Food and water

Since Vancouver is the country’s largest West Coast port, various vessels are as much a part of its scenery as are the coastal waters and surrounding mountains. Even so, a uniquely designed craft moored at the False Creek Yacht Club this past August and September garnered more than a little attention.

The structure, dubbed The Plastic Dining Room, was the brainchild of Shannon Ronalds, co-founder and CEO of the School of Fish Foundation, a non-profit organization working to create a positive change in the seafood industry by educating chefs around the world about sustainable seafood. “The dining room was built as a way to raise enough income to get the program going and to create some buzz to raise further funds from donors,” says Ronalds. Expanding on the environmental aspects of the foundation’s goals, Ronalds and his team hit on the idea of constructing a floating dining room supported by recycled bottles. Matt Kirk-Buss of Loki Ocean reworked Ronalds’ preliminary design into something that would float.

The 12-by-20-foot Plastic Dining Room is essentially a raft made from 1,700 recycled two-litre plastic bottles. Kirk-Buss fashioned a framework using donated wood reclaimed from beetle-damaged forests in Northern B.C. Plywood was laid underneath, and the bottles (arranged in rows with their cap end straight up) filled the 12-by-3-foot voids.

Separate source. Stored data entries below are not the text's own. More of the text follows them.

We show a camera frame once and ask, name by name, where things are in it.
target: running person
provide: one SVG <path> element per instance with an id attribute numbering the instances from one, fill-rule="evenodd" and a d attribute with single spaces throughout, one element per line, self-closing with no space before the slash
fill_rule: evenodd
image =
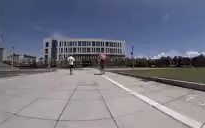
<path id="1" fill-rule="evenodd" d="M 106 59 L 106 55 L 101 54 L 100 55 L 100 70 L 101 70 L 101 74 L 103 75 L 104 75 L 105 59 Z"/>
<path id="2" fill-rule="evenodd" d="M 74 61 L 75 61 L 75 58 L 72 57 L 72 56 L 69 56 L 68 57 L 68 63 L 69 63 L 69 70 L 70 70 L 70 75 L 72 75 L 72 69 L 74 68 Z"/>

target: pole
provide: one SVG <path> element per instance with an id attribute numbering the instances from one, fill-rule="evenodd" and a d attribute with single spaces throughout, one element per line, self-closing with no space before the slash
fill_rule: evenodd
<path id="1" fill-rule="evenodd" d="M 132 46 L 131 56 L 132 56 L 132 68 L 134 68 L 134 45 Z"/>
<path id="2" fill-rule="evenodd" d="M 14 61 L 14 47 L 12 47 L 12 58 L 11 58 L 11 66 L 13 68 L 13 61 Z"/>

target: distant building
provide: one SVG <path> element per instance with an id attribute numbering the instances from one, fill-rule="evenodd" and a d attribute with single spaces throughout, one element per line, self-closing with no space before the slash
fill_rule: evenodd
<path id="1" fill-rule="evenodd" d="M 4 61 L 5 60 L 5 49 L 4 48 L 0 48 L 0 61 Z"/>
<path id="2" fill-rule="evenodd" d="M 14 65 L 30 65 L 36 63 L 36 57 L 25 54 L 12 54 L 7 57 L 7 61 L 12 62 Z"/>
<path id="3" fill-rule="evenodd" d="M 45 62 L 66 60 L 72 55 L 77 60 L 97 60 L 103 53 L 110 59 L 125 57 L 126 42 L 123 40 L 103 39 L 53 39 L 43 40 Z"/>

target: grass
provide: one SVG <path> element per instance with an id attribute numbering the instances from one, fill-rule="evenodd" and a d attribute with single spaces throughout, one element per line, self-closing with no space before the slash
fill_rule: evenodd
<path id="1" fill-rule="evenodd" d="M 205 83 L 205 68 L 170 68 L 153 70 L 119 71 L 135 75 L 162 77 L 190 82 Z"/>

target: concrete ledge
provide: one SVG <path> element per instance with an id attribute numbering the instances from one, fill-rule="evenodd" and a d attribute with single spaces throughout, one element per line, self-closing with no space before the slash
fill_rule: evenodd
<path id="1" fill-rule="evenodd" d="M 113 72 L 113 73 L 141 78 L 141 79 L 150 80 L 150 81 L 156 81 L 156 82 L 160 82 L 164 84 L 170 84 L 170 85 L 189 88 L 189 89 L 195 89 L 199 91 L 205 91 L 205 84 L 202 84 L 202 83 L 194 83 L 194 82 L 187 82 L 187 81 L 173 80 L 173 79 L 159 78 L 159 77 L 141 76 L 141 75 L 134 75 L 134 74 L 129 74 L 125 72 Z"/>

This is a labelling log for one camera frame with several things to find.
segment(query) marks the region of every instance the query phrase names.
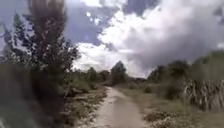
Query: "dry grass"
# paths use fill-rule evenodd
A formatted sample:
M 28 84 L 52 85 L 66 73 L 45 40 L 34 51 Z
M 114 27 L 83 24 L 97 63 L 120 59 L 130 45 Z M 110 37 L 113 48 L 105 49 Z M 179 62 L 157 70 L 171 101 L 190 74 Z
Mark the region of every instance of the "dry grass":
M 104 97 L 106 97 L 106 89 L 99 87 L 97 90 L 89 91 L 89 93 L 68 98 L 57 127 L 73 128 L 91 123 L 95 118 L 94 112 Z
M 224 112 L 202 112 L 180 101 L 165 100 L 155 94 L 126 88 L 119 90 L 133 98 L 152 128 L 224 128 Z

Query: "green foliage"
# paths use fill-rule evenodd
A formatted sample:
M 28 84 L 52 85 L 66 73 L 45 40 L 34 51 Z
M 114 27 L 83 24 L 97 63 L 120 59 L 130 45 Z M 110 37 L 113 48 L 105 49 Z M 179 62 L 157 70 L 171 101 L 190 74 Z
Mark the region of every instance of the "green foliage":
M 93 68 L 93 67 L 91 67 L 88 71 L 87 71 L 87 80 L 89 81 L 89 82 L 96 82 L 97 81 L 97 78 L 98 76 L 97 76 L 97 72 L 96 72 L 96 70 Z
M 110 77 L 110 72 L 107 70 L 103 70 L 99 72 L 99 80 L 100 81 L 107 81 Z
M 59 86 L 65 85 L 78 51 L 63 35 L 63 1 L 28 0 L 28 7 L 29 14 L 15 14 L 13 33 L 5 28 L 3 53 L 7 63 L 29 72 L 29 93 L 33 93 L 46 115 L 55 117 L 63 103 Z
M 214 51 L 196 60 L 190 70 L 189 77 L 194 80 L 223 80 L 224 52 Z
M 148 77 L 152 83 L 159 83 L 154 88 L 155 93 L 167 99 L 180 97 L 183 80 L 187 77 L 189 66 L 185 61 L 174 61 L 166 66 L 159 66 Z
M 111 83 L 112 85 L 124 83 L 126 81 L 126 68 L 124 64 L 119 61 L 115 64 L 115 66 L 111 69 Z

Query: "dirt road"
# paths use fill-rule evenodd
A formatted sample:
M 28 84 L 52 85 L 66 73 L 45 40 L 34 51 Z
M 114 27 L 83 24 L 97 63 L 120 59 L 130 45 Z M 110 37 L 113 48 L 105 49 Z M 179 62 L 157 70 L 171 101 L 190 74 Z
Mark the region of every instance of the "dirt road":
M 107 88 L 107 97 L 97 111 L 93 128 L 145 128 L 142 115 L 131 99 L 114 88 Z

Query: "dirt path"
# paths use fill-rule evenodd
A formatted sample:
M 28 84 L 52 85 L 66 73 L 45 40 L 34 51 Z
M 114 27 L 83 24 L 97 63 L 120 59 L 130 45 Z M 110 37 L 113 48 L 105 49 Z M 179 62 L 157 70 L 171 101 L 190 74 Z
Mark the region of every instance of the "dirt path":
M 107 88 L 107 97 L 92 127 L 94 128 L 145 128 L 145 122 L 138 107 L 124 94 L 114 88 Z

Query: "blue sky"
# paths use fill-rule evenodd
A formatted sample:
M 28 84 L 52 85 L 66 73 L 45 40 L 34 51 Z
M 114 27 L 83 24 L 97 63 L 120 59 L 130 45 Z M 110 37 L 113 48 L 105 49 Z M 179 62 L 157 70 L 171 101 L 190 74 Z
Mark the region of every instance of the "blue sky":
M 193 61 L 223 46 L 222 5 L 223 0 L 66 0 L 65 35 L 82 55 L 74 67 L 110 69 L 121 60 L 128 74 L 146 77 L 158 65 Z M 8 27 L 15 11 L 25 13 L 26 1 L 0 0 L 0 20 Z

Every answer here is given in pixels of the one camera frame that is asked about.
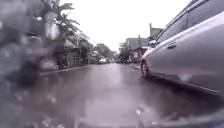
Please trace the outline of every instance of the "sky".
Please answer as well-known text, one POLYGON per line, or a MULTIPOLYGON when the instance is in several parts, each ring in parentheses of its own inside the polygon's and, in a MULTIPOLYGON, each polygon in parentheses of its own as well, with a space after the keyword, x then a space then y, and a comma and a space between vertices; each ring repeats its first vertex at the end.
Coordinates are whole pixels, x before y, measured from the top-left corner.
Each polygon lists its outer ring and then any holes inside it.
POLYGON ((61 0, 73 3, 70 19, 91 40, 117 51, 126 38, 149 36, 149 23, 164 28, 191 0, 61 0))

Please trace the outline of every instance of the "car body panel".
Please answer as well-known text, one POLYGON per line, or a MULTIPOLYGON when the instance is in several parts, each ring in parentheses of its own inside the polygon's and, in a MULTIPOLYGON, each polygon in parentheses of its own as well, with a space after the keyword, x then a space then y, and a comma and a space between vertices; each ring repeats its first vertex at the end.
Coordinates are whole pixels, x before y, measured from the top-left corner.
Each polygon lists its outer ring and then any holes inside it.
POLYGON ((143 59, 154 75, 199 88, 224 91, 223 33, 222 12, 161 42, 143 59), (176 48, 168 50, 168 44, 173 42, 176 48))

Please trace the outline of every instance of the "window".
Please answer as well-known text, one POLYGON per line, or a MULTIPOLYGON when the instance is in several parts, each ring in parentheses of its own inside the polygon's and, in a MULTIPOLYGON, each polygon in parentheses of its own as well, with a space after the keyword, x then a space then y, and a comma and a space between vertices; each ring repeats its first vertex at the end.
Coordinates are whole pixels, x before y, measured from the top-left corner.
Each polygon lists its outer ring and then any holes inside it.
POLYGON ((176 22, 171 24, 164 32, 159 36, 157 42, 162 42, 174 35, 176 35, 179 32, 182 32, 186 29, 187 24, 187 14, 183 15, 180 19, 178 19, 176 22))
POLYGON ((188 28, 224 11, 224 0, 209 0, 188 14, 188 28))

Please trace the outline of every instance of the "street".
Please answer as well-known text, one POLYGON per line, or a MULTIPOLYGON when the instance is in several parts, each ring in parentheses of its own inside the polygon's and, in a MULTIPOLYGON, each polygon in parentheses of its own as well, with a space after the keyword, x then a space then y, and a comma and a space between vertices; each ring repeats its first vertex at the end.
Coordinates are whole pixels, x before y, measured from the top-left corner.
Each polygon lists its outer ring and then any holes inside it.
POLYGON ((1 87, 0 127, 131 128, 142 113, 153 122, 223 107, 218 97, 164 80, 144 80, 140 73, 130 65, 90 65, 41 75, 34 87, 8 83, 1 87))

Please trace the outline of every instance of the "house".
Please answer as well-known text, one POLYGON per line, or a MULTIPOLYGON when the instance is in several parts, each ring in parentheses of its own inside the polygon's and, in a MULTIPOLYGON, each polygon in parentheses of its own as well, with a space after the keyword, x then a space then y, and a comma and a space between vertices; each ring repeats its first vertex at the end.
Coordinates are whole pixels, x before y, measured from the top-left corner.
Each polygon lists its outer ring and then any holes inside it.
POLYGON ((152 24, 149 24, 150 36, 147 38, 148 41, 156 40, 159 34, 163 31, 162 28, 153 28, 152 24))
POLYGON ((147 50, 148 43, 147 38, 141 38, 140 36, 138 38, 127 38, 126 44, 130 51, 129 60, 134 63, 140 62, 142 55, 147 50))

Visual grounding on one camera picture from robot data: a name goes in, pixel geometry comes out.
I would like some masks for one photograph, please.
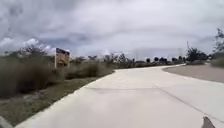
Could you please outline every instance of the dry grass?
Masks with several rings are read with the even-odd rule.
[[[29,95],[0,100],[0,115],[12,125],[24,121],[96,78],[73,79]]]

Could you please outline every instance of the sky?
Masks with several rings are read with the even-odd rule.
[[[0,54],[29,44],[53,54],[129,57],[210,53],[223,0],[0,0]]]

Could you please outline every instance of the dirt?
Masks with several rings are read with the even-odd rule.
[[[224,69],[211,67],[210,65],[180,66],[164,70],[178,75],[224,83]]]

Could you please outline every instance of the concrete path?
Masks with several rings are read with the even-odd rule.
[[[56,102],[17,128],[224,127],[224,84],[162,71],[118,70]]]

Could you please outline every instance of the sign post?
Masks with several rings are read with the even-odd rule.
[[[70,52],[67,52],[60,48],[56,48],[55,68],[69,67],[69,63],[70,63],[69,59],[70,59]]]

A tongue-and-groove pine floor keeps the bottles from escaping, though diners can view the arrangement through a Plexiglas panel inserted in the floor under the dining table.

Mike Lis of Goodweather Design used B.C. cedar for the superstructure. Panels of 3/8-inch Plexiglas cover the lower portion of the walls, with the upper portion left open to the elements. Two full-sized wine barrels positioned at each end provide handy serving stations and double as much-needed ballasts. The chairs were donated by a local rental outfit, the chandelier by a local shop and the dining room table was taken from Ronalds’ own home. All food is prepared at nearby C Restaurant (located just off the wharf from where the room is moored).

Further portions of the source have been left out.